◆ **WHAT YOU WILL DO**: Only the lines holding "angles" are wanted; find them in the listing and return each one.

### DATASET RECORDS ###

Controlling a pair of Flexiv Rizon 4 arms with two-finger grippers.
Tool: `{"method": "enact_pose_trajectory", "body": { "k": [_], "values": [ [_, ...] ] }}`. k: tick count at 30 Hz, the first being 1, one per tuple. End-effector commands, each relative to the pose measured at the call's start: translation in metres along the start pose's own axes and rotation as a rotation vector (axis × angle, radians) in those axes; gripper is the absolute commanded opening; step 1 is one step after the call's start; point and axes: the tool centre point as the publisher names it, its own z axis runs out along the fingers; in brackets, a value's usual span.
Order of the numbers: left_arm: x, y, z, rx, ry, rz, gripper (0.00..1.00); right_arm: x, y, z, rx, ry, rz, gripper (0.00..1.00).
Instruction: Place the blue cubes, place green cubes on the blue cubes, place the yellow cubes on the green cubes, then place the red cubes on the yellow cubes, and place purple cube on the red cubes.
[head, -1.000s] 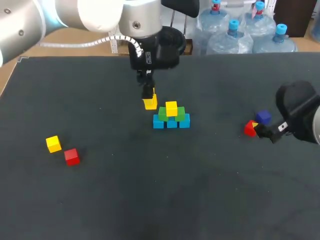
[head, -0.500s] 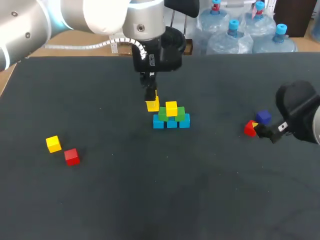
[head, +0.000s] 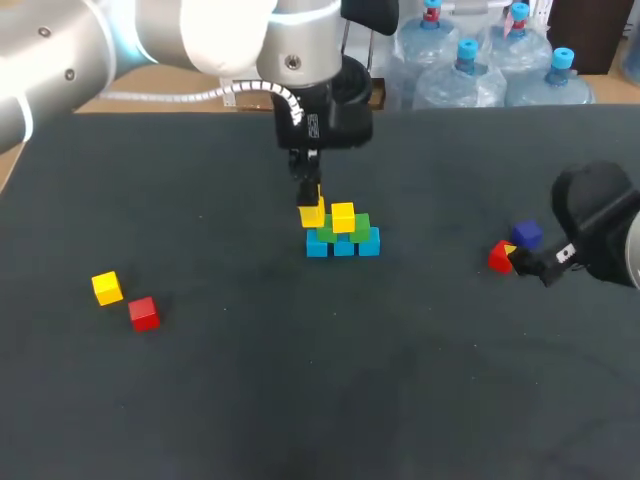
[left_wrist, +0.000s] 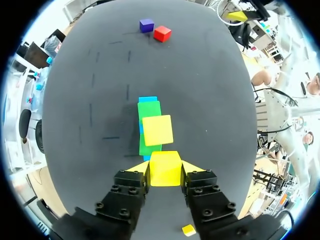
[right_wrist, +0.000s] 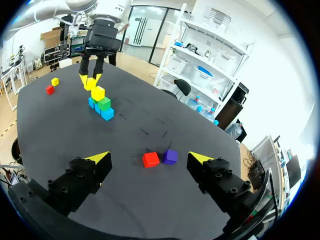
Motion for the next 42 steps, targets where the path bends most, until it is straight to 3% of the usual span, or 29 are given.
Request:
{"method": "enact_pose_trajectory", "body": {
  "k": [1,42],
  "values": [
    [-0.0028,0.0032,0.0015,0.001,0.007,0.001,0.0,0.0021,0.0,0.0009,0.0,-0.011,0.002,1.0],
    [-0.0091,0.0075,0.0097,-0.012,0.034,0.011,0.0,0.0021,0.0,0.0009,0.0,-0.011,0.002,1.0]
  ]
}}
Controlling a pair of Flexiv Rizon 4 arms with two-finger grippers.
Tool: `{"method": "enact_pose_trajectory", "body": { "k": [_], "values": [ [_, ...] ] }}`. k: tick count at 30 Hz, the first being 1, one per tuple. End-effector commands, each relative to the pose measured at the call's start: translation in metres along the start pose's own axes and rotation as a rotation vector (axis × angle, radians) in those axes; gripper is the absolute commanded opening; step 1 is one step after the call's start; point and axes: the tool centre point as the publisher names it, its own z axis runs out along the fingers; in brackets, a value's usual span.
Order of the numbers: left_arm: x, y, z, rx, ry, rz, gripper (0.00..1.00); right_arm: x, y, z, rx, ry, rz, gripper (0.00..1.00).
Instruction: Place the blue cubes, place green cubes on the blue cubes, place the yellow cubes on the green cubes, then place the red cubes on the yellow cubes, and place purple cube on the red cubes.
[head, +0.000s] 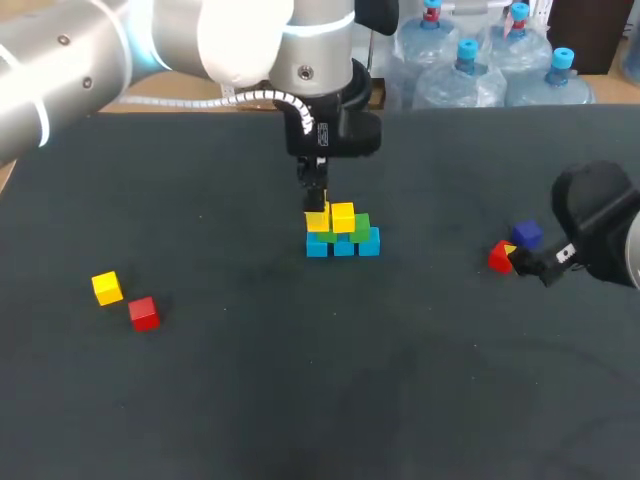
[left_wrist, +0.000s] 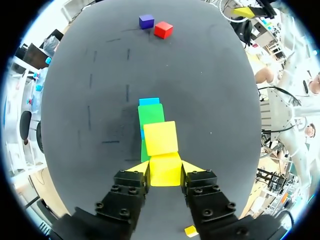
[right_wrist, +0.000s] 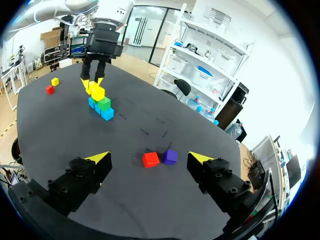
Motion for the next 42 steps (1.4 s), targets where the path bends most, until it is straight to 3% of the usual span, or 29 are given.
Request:
{"method": "enact_pose_trajectory", "body": {
  "k": [1,42],
  "values": [
    [-0.0024,0.003,0.0,0.004,0.009,0.004,0.0,0.0021,0.0,0.0009,0.0,-0.01,0.002,1.0],
    [-0.0038,0.0078,0.0052,0.008,0.015,-0.002,0.0,0.0021,0.0,0.0009,0.0,-0.01,0.002,1.0]
  ]
}}
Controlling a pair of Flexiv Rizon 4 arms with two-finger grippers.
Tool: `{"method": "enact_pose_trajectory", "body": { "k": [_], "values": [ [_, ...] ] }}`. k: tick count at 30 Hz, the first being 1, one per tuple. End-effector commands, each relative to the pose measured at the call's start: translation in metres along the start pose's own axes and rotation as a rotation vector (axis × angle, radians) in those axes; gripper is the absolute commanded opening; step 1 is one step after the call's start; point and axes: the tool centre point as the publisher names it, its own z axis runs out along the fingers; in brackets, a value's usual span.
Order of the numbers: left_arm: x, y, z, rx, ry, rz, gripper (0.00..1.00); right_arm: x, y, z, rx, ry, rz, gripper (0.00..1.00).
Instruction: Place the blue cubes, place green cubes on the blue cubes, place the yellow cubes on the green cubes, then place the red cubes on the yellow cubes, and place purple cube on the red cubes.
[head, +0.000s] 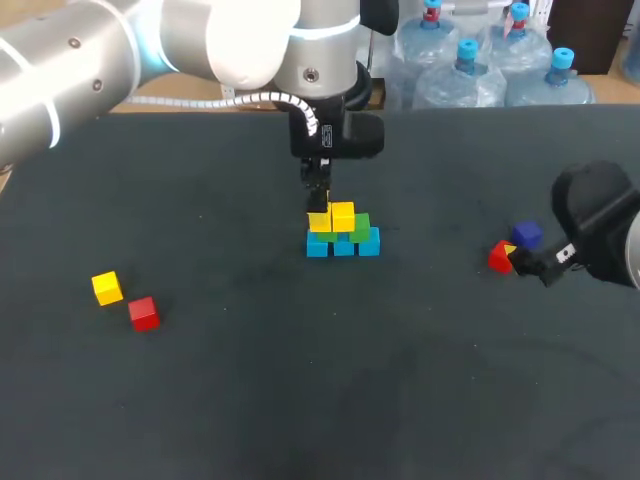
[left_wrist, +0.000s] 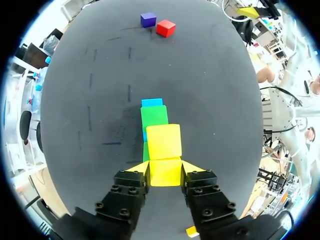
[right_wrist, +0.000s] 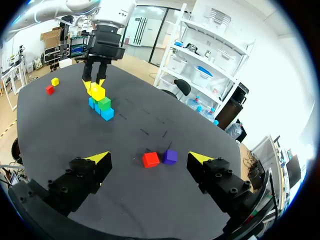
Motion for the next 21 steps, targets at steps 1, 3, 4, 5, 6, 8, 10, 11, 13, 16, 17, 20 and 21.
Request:
{"method": "enact_pose_trajectory", "body": {
  "k": [1,3,4,5,6,8,10,11,13,16,17,20,21],
  "values": [
    [-0.0011,0.0036,0.0012,0.01,0.006,-0.001,0.0,0.0021,0.0,0.0009,0.0,-0.01,0.002,1.0],
    [-0.0011,0.0036,0.0017,0.017,0.007,0.0,0.02,0.0021,0.0,0.0009,0.0,-0.01,0.002,1.0],
    [-0.0011,0.0035,0.0018,0.018,0.006,-0.001,0.08,0.0021,0.0,0.0009,0.0,-0.01,0.002,1.0],
    [-0.0012,0.0033,0.002,0.021,0.004,0.001,0.17,0.0021,0.0,0.0009,0.0,-0.01,0.002,1.0],
    [-0.0014,0.0029,0.0023,0.025,0.006,0.002,0.41,0.0021,0.0,0.0009,0.0,-0.01,0.002,1.0],
    [-0.0014,0.0029,0.0023,0.025,0.006,0.002,1.0,0.0021,0.0,0.0009,0.0,-0.01,0.002,1.0],
    [-0.0014,0.0029,0.0023,0.025,0.006,0.002,1.0,0.0021,0.0,0.0009,0.0,-0.01,0.002,1.0],
    [-0.0014,0.0029,0.0023,0.025,0.006,0.002,1.0,0.0021,0.0,0.0009,0.0,-0.01,0.002,1.0],
    [-0.0014,0.0029,0.0023,0.025,0.006,0.002,1.0,0.0021,0.0,0.0009,0.0,-0.01,0.002,1.0],
    [-0.0014,0.0029,0.0023,0.025,0.006,0.002,1.0,0.0021,0.0,0.0009,0.0,-0.01,0.002,1.0],
    [-0.0014,0.0029,0.0023,0.025,0.006,0.002,1.0,0.0021,0.0,0.0009,0.0,-0.01,0.002,1.0],
    [-0.0014,0.0029,0.0023,0.025,0.006,0.002,1.0,0.0021,0.0,0.0009,0.0,-0.01,0.002,1.0],
    [-0.0014,0.0029,0.0023,0.025,0.006,0.002,1.0,0.0021,0.0,0.0009,0.0,-0.01,0.002,1.0]
  ]
}}
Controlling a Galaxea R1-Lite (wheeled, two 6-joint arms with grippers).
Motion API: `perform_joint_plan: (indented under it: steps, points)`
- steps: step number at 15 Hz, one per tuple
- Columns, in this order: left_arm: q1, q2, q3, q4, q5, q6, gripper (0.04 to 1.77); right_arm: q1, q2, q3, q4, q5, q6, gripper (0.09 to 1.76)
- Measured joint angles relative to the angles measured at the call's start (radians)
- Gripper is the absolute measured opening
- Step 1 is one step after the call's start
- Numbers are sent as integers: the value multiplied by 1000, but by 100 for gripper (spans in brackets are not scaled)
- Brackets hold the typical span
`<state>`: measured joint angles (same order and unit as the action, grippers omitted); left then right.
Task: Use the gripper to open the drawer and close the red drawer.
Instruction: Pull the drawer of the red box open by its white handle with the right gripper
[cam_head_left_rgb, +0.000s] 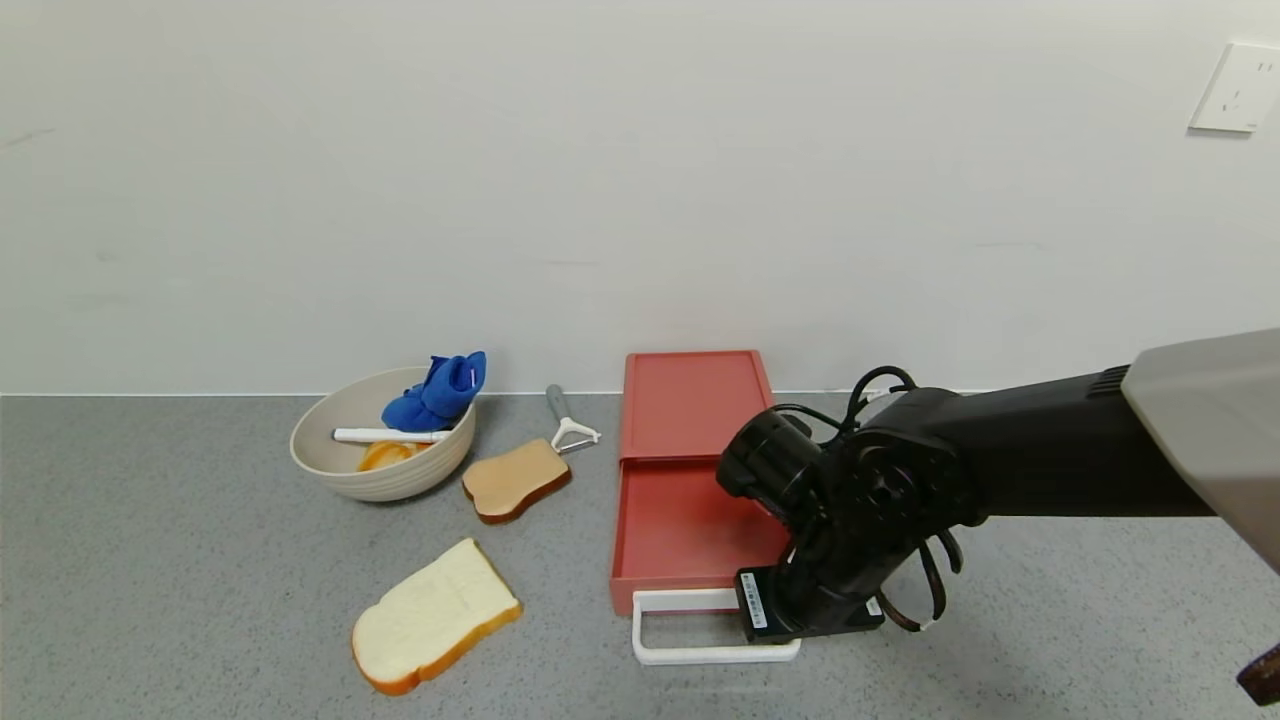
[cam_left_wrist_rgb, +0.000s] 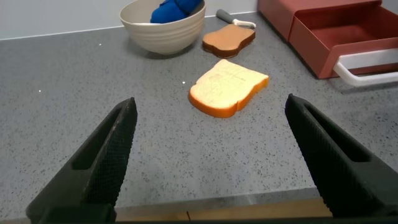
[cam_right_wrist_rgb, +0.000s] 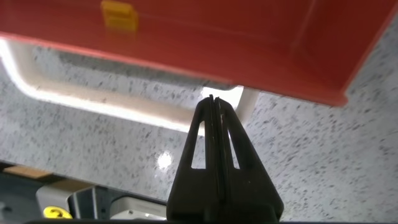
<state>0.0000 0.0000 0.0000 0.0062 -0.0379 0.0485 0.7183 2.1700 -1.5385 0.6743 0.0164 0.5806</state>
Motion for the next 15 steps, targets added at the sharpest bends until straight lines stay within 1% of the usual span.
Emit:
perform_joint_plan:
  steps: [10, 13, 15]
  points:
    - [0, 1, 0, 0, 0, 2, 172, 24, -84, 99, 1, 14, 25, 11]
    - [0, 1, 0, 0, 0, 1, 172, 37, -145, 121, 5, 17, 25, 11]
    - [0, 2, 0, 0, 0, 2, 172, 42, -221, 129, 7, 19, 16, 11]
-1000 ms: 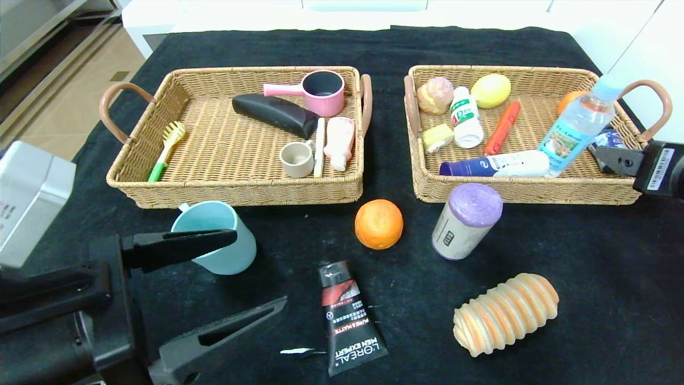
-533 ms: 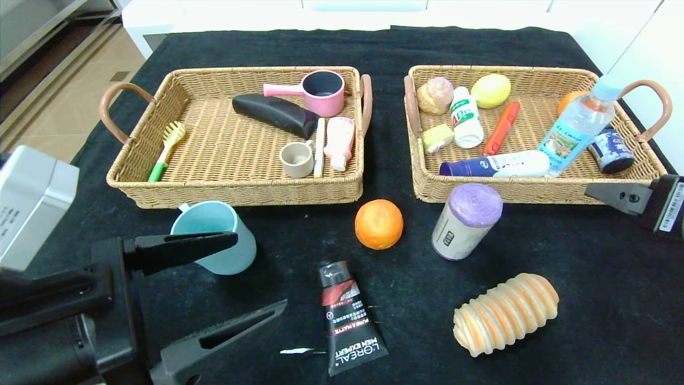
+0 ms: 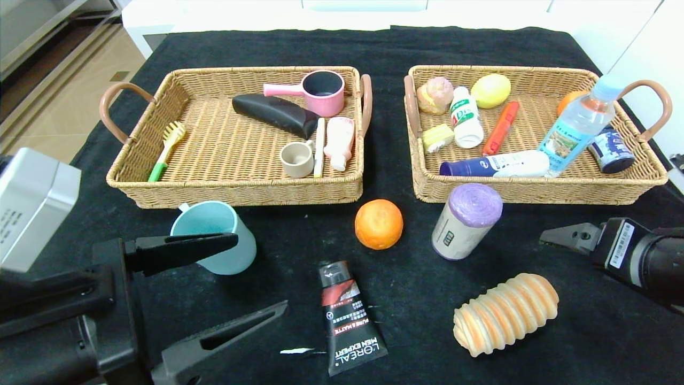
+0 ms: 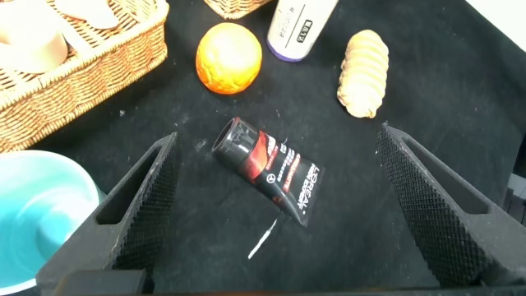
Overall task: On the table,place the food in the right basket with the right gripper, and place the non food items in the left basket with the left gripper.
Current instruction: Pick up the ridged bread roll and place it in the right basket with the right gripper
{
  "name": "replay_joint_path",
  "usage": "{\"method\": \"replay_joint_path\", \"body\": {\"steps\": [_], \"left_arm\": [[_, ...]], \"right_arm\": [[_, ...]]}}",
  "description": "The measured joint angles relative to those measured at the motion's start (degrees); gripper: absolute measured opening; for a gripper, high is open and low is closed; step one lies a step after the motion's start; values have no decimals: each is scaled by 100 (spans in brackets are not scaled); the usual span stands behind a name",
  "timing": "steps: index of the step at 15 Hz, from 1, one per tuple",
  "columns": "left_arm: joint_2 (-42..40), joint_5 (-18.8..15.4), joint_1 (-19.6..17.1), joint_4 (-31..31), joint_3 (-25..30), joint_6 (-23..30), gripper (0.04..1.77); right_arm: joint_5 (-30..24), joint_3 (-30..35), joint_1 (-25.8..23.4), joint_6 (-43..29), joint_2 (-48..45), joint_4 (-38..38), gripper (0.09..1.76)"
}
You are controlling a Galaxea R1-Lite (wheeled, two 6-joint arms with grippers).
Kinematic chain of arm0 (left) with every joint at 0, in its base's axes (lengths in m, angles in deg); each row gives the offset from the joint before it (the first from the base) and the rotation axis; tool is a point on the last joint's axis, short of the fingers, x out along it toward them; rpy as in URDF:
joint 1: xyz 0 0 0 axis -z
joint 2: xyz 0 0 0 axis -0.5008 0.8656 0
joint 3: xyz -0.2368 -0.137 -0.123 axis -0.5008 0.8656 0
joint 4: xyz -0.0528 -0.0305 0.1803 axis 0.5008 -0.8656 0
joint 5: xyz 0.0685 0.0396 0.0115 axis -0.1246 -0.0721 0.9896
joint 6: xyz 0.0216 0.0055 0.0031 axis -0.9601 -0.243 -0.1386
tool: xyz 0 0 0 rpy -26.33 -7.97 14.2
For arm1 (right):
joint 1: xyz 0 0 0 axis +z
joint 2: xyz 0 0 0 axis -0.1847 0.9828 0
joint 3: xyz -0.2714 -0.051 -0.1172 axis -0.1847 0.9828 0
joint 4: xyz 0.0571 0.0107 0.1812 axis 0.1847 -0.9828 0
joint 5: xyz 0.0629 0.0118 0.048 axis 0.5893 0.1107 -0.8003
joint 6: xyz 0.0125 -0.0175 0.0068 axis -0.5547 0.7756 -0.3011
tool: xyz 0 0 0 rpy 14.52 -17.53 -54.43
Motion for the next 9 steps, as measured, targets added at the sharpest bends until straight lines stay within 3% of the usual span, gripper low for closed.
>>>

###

◆ **ANSWER FOR THE TASK**:
- Measured joint angles relative to the angles measured at the call's start (radians)
`<state>`: measured joint angles (same order and unit as the action, grippers omitted); left then right.
  "description": "The measured joint angles relative to those measured at the motion's start (degrees); gripper: absolute measured opening; for a gripper, high is open and low is closed; step one lies a step after the motion's start; values have no decimals: each is scaled by 100 (spans in brackets are not scaled); the usual span stands behind a name",
Kinematic chain of arm0 (left) with every joint at 0, in its base's axes (lengths in m, angles in deg); each row gives the offset from the joint before it (the first from the base) and the rotation axis; tool is a point on the last joint's axis, short of the fingers, x out along it toward them; rpy as in URDF:

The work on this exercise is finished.